Rock and Roll to Break Your Writer's Block To

Kurt Vile and Courtney Barnett's Lotta Sea Lice charmingly riffs on the question of where inspiration comes from.

Courtney Barnett and Kurt Vile

Courtney Barnett, the Melbourne indie-rock singer capable of turning such topics as real estate and elevator chitchat into droll, heartrending parables, was having trouble coming up with the follow-up to her sensational 2015 debut. Kurt Vile, the Philadelphia folkie whose free-ranging drawl and sparkling guitar lines can improve any afternoon, sent her a partly finished song. She heard it and invited him to her studio, on the other side of the world from where he was. The sessions became a tune, and then an album, of scraggly, lackadaisical, and compulsively listenable rock. The album, Lotta Sea Lice, also comments on the collaboration that birthed it—resulting in a surprisingly moving reflection on the creative process itself.

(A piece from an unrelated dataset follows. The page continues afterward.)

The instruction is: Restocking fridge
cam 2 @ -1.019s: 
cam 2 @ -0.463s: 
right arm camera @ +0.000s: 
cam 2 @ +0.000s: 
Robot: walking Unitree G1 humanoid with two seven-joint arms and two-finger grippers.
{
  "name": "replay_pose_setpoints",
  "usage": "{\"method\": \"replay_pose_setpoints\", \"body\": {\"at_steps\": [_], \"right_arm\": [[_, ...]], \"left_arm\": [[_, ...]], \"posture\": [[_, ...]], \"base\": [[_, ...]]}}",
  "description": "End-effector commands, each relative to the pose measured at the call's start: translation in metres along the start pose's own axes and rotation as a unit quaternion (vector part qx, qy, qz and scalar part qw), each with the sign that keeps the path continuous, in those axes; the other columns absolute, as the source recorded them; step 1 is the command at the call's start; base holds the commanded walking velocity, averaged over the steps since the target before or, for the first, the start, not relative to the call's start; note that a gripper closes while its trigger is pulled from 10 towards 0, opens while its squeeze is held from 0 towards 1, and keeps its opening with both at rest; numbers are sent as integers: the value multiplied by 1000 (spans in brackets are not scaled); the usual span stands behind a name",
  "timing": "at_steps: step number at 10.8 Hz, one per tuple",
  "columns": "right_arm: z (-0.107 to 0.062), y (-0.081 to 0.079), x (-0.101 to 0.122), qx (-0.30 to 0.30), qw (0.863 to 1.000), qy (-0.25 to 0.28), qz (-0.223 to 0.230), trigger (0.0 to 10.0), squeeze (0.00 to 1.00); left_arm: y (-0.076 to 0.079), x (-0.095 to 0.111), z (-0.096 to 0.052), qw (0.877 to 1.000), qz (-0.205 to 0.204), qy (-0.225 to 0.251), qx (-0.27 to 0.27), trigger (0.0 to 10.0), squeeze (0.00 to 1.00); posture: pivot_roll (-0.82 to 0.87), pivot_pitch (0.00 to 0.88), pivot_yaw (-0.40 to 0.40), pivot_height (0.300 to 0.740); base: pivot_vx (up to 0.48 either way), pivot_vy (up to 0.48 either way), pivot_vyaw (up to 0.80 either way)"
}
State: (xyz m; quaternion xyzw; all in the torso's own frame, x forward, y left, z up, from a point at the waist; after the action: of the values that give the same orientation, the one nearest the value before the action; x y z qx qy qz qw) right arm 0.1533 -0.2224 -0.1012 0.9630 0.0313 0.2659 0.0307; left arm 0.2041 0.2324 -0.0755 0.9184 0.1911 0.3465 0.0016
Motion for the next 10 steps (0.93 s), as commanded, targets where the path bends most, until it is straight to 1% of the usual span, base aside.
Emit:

That first cut they worked on, “Over Everything,” is a career highlight for both musicians. Even before the singing begins, the guitar parts—pretty and melodic, spiraling up and down and back onto themselves—establish a sense of communion, of call and response. Vile and Barnett then trade lines that build on shared ideas but showcase two singular voices. Barnett sings of a “beautiful morning” with literary-diary specificity: “The trees are all waggin’, my hair-flag waving / The scenery ragin’, my life-love cascading.” Vile’s nice day is fuzzier, rendered both more abstract and more conversational: “When I’m outside in a real good mood,” the last two words boasting a few extra o’s.

The song is about making songs, as is much of Lotta Sea Lice. Vile spends his time alone noodling blues riffs; Barnett comes up with ditties off news headlines. Vile plugs in headphones to plug into his right brain; Barnett does the same, replying, “You could say ‘I hear you’ on several levels / at high decibels / over everything.” It’s a great line: rhythmically tricky, grounded in the straightforward conversation they’re having, yet hinting at something metaphysical, beyond hearing or saying. The song fittingly then gets noisier and wilder, heaving and collapsing around the six-minute mark.

From there, Barnett and Vile banter over various flavors of dueling guitar jangle and synth marginalia: an off-kilter drum patter and raga-like haze on “Let It Go,” strumalong road rock for “Blue Cheese,” cheery-sad acoustic testimony for “Peepin Tom.” The lyrical topics vary, but they seem to return to the question of how to summon the muse—though it’s hard to avoid the sense that it’s Barnett, the more magnetic presence across the album, who’s sweating the issue most. On “Let It Go,” the two sing in a cadence of hymn-like rigidity, with her eventually asking, “What comes first, the chorus or the verse?” In the slow-motion waltz of “On Script,” she seems to describe the Groundhog Day of touring as a betrayal of originality: “Every night like a well-versed ‘Get Well’ card.”

The two singers are complementary rather than alike: Vile’s style is rambling and surreal whereas hers is more precise and legible, and he’s more of a vet than Barnett is (he’s put out six solo full-lengths to her one). Vile’s automatic poetry on “Blue Cheese”—“I didn’t mean to cough on her / Forgot to add the fabric softener” goes the most inexplicably charming line—is more loosey-goosey than what Barnett usually allows of herself. And when Barnett covers Vile’s “Peepin’ Tomboy,” his cryptic story of lazing and leering comes into focus with two new interpretations: as a same-sex love song, and a self-reflection from someone trying to recapture her verve. “I don’t wanna give up, but I kinda wanna lie down,” she sings, seeming paralyzed by her own paralysis.

Another cover, the album’s most powerful moment, is of Jen Cloher’s “Fear Is Like a Forest.” The song, from Barnett’s partner, has a tidy structure and portentous mood that’s different from most of what’s in Barnett’s or Vile’s catalogues. But in the context of the album, it works as a dark, lonesome, slacker-artist thesis statement. “Not one lover will I love / No song will I be singing / If it’s will I’m running on,” goes one verse line, equating romance and inspiration as things you can’t force. Big catharsis comes in the refrain, an expression of faith that artists of all sorts might turn to: “If you just let it go, it’ll come back to you.”

The vision of artmaking laid out here is as an ineffable force, arriving and leaving, a “porch swing swingin’ on its own,” as described in “Continental Breakfast.” It’s a notion both idealistic and frustrating, one that departs with the frequent advice that the best way to beat writer’s block is to just start writing (Kazuo Ishiguro, recently awarded the Nobel Prize in Literature, describing his method: “Awful sentences, hideous dialogue, scenes that went nowhere—I let them remain and ploughed on”). Solitude is also a big part of the creative equation stated here: “I’d rather be alone,” goes a key line. But Lotta Sea Lice’s existence in the first place, not to mention its sheer quality, testifies to one reassuring, humanistic way to kickstart the process: Find a buddy on your wavelength, and take a listen to what’s in their headphones.